The 2011–12 Croatian First Football League (officially known as the MAXtv Prva Liga for sponsorship reasons) was the 21st season of the Croatian First Football League, the national championship for men's association football teams in Croatia, since its establishment in 1992. The season started on 23 July 2011 and ended on 12 May 2012.

Format changes
On 5 July 2010 the Croatian Football Federation Executive committee reached a decision to reduce the number of teams competing in Prva HNL to twelve for the 2011–12 season of the competition. This meant that the bottom five placed teams would be relegated and only the champion of the 2010–11 Druga HNL would earn a promotion to Prva HNL. This decision was confirmed by the Croatian Football Federation Assembly on 14 July 2010. The twelve-teams format would only be a temporary solution before the number of teams is further reduced to ten for either 2012–13 or 2013–14 Prva HNL season.

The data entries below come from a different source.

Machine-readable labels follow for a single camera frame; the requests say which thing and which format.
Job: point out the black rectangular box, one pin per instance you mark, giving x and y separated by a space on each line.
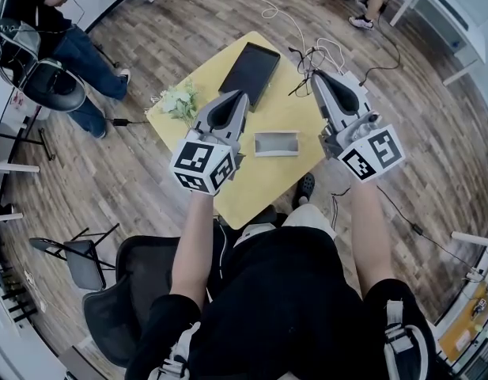
251 69

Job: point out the white power strip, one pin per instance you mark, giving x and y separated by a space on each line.
352 78

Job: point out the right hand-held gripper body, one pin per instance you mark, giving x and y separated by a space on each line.
370 153

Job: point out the person's right forearm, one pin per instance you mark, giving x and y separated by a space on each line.
370 236

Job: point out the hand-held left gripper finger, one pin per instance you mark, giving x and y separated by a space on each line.
206 119
241 123

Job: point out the grey folding chair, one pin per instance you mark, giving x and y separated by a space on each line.
83 263

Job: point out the person's black shirt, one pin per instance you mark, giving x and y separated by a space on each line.
287 303

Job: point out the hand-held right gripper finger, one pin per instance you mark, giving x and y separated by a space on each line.
360 101
322 107

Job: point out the white desk leg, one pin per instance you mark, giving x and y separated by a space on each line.
473 239

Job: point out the cluttered wooden workbench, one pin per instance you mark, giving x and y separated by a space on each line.
465 331

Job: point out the person's left forearm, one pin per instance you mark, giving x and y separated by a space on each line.
194 251

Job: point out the black thin-framed eyeglasses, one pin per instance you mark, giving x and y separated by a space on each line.
307 81

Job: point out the black mesh office chair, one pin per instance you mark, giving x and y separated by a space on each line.
141 283

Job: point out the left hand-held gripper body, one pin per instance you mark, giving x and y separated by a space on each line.
206 164

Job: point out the person's white trousers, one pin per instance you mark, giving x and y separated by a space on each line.
307 220

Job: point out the black power adapter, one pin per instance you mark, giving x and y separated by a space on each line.
417 229
120 122

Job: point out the small white box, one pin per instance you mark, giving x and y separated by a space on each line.
275 143

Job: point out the white artificial flower bouquet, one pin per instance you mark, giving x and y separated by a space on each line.
178 103

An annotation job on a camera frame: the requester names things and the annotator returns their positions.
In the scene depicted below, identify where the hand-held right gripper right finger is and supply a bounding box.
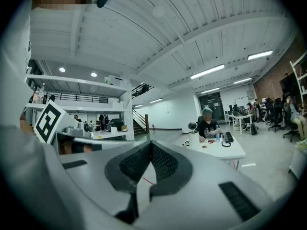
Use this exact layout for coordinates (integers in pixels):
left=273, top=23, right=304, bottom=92
left=135, top=140, right=274, bottom=230

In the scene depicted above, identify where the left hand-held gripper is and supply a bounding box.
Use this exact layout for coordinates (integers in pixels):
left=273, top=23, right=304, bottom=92
left=33, top=100, right=147, bottom=155

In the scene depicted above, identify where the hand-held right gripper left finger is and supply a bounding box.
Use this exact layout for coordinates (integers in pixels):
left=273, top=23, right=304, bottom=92
left=59, top=139, right=153, bottom=227

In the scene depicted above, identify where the person's left forearm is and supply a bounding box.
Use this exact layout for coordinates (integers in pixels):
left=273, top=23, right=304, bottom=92
left=20, top=113, right=36, bottom=136

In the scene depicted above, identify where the dark staircase with railing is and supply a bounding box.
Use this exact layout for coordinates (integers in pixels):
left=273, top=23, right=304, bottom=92
left=132, top=108, right=151, bottom=136

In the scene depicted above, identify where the black mezzanine railing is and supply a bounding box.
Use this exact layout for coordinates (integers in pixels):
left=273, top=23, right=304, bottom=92
left=45, top=92, right=108, bottom=104

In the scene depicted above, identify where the white metal shelf unit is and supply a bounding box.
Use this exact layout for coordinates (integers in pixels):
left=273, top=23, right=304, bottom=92
left=25, top=74, right=135, bottom=141

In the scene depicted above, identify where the black desk telephone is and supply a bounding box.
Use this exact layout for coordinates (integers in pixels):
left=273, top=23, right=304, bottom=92
left=222, top=131, right=235, bottom=144

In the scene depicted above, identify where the black double door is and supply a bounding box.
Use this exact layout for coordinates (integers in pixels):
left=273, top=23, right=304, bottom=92
left=198, top=92, right=225, bottom=122

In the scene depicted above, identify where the clear plastic bottle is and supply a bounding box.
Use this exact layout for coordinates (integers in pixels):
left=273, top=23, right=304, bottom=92
left=38, top=82, right=46, bottom=104

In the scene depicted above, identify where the white office desk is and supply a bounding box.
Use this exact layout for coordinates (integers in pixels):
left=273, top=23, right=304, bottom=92
left=224, top=113, right=254, bottom=137

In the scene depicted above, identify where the person's white t-shirt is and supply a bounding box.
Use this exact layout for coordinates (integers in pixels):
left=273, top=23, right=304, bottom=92
left=0, top=7, right=80, bottom=230

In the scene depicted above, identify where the black office chair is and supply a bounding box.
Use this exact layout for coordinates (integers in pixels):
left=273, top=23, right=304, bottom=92
left=283, top=104, right=300, bottom=142
left=268, top=98, right=285, bottom=133

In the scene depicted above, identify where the white low cabinet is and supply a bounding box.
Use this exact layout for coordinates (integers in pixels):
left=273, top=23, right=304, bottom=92
left=289, top=138, right=307, bottom=180

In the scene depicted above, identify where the yellow paper sheet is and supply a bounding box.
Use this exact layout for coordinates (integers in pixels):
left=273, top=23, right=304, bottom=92
left=295, top=138, right=307, bottom=150

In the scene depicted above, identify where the round white ceiling speaker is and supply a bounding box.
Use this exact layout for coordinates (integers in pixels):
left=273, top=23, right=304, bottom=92
left=152, top=6, right=165, bottom=18

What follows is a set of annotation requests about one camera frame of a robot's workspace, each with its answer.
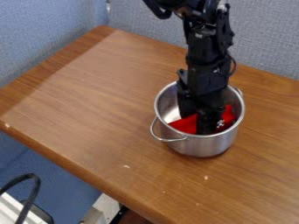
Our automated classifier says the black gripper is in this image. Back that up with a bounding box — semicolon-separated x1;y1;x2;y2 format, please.
173;61;232;136

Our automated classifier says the stainless steel pot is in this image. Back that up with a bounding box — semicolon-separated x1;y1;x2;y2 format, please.
149;82;245;158

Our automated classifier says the white table leg base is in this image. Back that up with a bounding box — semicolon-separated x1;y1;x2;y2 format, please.
79;194;120;224

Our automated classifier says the red rectangular block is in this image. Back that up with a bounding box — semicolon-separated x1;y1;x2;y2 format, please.
168;104;237;135

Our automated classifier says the black cable loop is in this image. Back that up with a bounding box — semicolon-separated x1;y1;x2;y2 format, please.
0;172;43;224

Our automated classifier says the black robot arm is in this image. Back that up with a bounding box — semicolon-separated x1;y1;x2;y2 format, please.
143;0;236;135

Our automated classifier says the white furniture piece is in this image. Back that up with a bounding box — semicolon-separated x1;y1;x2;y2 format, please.
0;193;48;224

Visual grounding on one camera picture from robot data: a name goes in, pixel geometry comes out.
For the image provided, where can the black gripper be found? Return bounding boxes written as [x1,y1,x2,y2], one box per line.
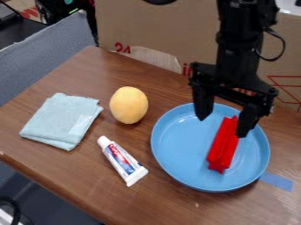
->
[190,47,279,138]

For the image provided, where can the red star-shaped bar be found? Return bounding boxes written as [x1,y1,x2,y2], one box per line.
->
[208,116,238,174]

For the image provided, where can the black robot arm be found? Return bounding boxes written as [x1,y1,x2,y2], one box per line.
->
[190,0,279,138]

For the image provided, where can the blue plate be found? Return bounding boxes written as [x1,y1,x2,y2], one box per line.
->
[150,104,271,192]

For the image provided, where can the yellow round fruit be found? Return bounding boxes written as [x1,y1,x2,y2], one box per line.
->
[110,86,149,124]

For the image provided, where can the blue tape strip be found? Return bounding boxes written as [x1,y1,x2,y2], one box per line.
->
[260,172,295,192]

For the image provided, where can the brown cardboard box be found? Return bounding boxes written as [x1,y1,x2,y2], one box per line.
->
[95,0,301,113]

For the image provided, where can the white toothpaste tube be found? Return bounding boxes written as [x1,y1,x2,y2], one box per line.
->
[98,135,149,187]

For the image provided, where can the light blue folded cloth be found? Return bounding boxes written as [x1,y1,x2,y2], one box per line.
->
[19,93,103,151]

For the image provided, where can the grey fabric partition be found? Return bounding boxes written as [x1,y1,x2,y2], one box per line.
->
[0,12,95,106]

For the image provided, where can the black device in background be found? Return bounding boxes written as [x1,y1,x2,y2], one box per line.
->
[34,0,99,43]

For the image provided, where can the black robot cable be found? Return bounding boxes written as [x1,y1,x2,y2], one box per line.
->
[142,0,287,62]

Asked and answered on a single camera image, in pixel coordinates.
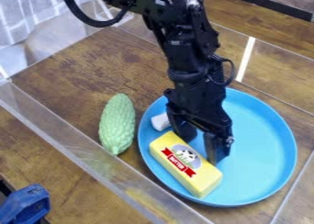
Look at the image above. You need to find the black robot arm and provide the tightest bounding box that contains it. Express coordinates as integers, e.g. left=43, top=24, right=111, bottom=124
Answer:
left=103, top=0, right=234, bottom=164

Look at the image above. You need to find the yellow butter brick toy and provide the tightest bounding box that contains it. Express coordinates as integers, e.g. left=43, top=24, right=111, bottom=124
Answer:
left=150, top=131, right=223, bottom=198

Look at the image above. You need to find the clear acrylic enclosure wall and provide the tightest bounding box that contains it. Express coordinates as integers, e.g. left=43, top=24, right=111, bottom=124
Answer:
left=0, top=0, right=314, bottom=224

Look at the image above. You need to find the blue clamp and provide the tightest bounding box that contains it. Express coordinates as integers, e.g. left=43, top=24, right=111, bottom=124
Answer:
left=0, top=184, right=51, bottom=224

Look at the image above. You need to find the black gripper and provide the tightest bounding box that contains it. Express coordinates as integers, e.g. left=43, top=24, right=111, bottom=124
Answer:
left=164, top=68, right=234, bottom=165

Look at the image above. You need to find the green bitter gourd toy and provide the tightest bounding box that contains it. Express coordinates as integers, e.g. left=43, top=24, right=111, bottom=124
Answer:
left=98, top=94, right=135, bottom=155

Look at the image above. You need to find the grey checked cloth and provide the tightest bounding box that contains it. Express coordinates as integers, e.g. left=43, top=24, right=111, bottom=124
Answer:
left=0, top=0, right=120, bottom=48

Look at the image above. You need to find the black cable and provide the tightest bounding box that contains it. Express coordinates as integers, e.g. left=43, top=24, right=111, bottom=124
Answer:
left=58, top=0, right=134, bottom=28

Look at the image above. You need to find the blue round tray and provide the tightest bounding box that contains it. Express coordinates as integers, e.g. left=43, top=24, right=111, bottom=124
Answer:
left=138, top=88, right=297, bottom=207

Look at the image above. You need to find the clear acrylic corner bracket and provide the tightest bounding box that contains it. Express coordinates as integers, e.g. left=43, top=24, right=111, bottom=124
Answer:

The decision to reduce the number of teams competing in Prva HNL was supported by 30 out of 48 Croatian Football Federation representatives, with 13 representatives voting against the proposal and five of them undecided. On behalf of the Executive committee, Ante Vučemilović explained that the current format with sixteen teams does not contribute to development of football in Croatia and the standard of its domestic competitions.

However, CFF Assembly on 17 December 2010 delayed the execution of this changes by one year. Instead, the league will stay at 16 teams with only the last three teams being relegated and the first three teams from 2010–11 Druga HNL earning promotion (if they are granted with top level license). In case of 16 teams not acquiring top level license, format with 12 teams will be applied.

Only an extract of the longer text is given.